In the listing below, write out exactly each line from the first through the one containing "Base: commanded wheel".

........

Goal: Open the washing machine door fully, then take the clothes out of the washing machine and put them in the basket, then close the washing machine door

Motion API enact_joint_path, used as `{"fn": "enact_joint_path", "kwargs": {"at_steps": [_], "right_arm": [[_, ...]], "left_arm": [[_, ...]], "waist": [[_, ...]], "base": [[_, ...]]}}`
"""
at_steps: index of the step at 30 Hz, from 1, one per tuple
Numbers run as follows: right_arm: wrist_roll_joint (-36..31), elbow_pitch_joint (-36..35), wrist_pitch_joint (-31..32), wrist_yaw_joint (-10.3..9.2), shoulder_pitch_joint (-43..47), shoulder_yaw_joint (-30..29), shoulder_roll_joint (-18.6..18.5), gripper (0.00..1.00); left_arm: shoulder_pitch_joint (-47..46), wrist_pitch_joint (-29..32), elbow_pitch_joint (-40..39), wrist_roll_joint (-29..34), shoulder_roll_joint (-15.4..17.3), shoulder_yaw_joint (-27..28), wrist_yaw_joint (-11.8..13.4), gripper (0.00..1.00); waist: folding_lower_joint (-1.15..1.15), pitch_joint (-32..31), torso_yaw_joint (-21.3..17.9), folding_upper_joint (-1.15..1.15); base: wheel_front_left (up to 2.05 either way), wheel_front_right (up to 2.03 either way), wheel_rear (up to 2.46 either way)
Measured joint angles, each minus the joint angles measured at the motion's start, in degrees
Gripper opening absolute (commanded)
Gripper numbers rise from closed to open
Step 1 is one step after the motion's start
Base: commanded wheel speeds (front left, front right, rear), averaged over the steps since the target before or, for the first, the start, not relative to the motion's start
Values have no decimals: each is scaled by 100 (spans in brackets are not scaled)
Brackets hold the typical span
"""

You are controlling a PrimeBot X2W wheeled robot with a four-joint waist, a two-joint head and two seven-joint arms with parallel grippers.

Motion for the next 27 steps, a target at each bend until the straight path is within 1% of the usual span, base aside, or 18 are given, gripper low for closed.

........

__REPLY TO THE TASK__
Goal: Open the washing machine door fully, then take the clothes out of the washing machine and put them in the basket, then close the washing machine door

Motion API enact_joint_path, used as `{"fn": "enact_joint_path", "kwargs": {"at_steps": [_], "right_arm": [[_, ...]], "left_arm": [[_, ...]], "waist": [[_, ...]], "base": [[_, ...]]}}`
"""
at_steps: index of the step at 30 Hz, from 1, one per tuple
Numbers run as follows: right_arm: wrist_roll_joint (-36..31), elbow_pitch_joint (-36..35), wrist_pitch_joint (-31..32), wrist_yaw_joint (-10.3..9.2), shoulder_pitch_joint (-43..47), shoulder_yaw_joint (-30..29), shoulder_roll_joint (-18.6..18.5), gripper (0.00..1.00); left_arm: shoulder_pitch_joint (-47..46), wrist_pitch_joint (-29..32), elbow_pitch_joint (-40..39), wrist_roll_joint (-29..34), shoulder_roll_joint (-15.4..17.3), shoulder_yaw_joint (-27..28), wrist_yaw_joint (-11.8..13.4), gripper (0.00..1.00); waist: folding_lower_joint (-1.15..1.15), pitch_joint (-32..31), torso_yaw_joint (-21.3..17.9), folding_upper_joint (-1.15..1.15); base: wheel_front_left (up to 2.05 either way), wheel_front_right (up to 2.03 either way), wheel_rear (up to 2.46 either way)
Measured joint angles, each minus the joint angles measured at the motion's start, in degrees
Gripper opening absolute (commanded)
Gripper numbers rise from closed to open
Step 1 is one step after the motion's start
Base: commanded wheel speeds (front left, front right, rear), averaged over the steps since the target before or, for the first, the start, not relative to the motion's start

Output for this exercise is now complete.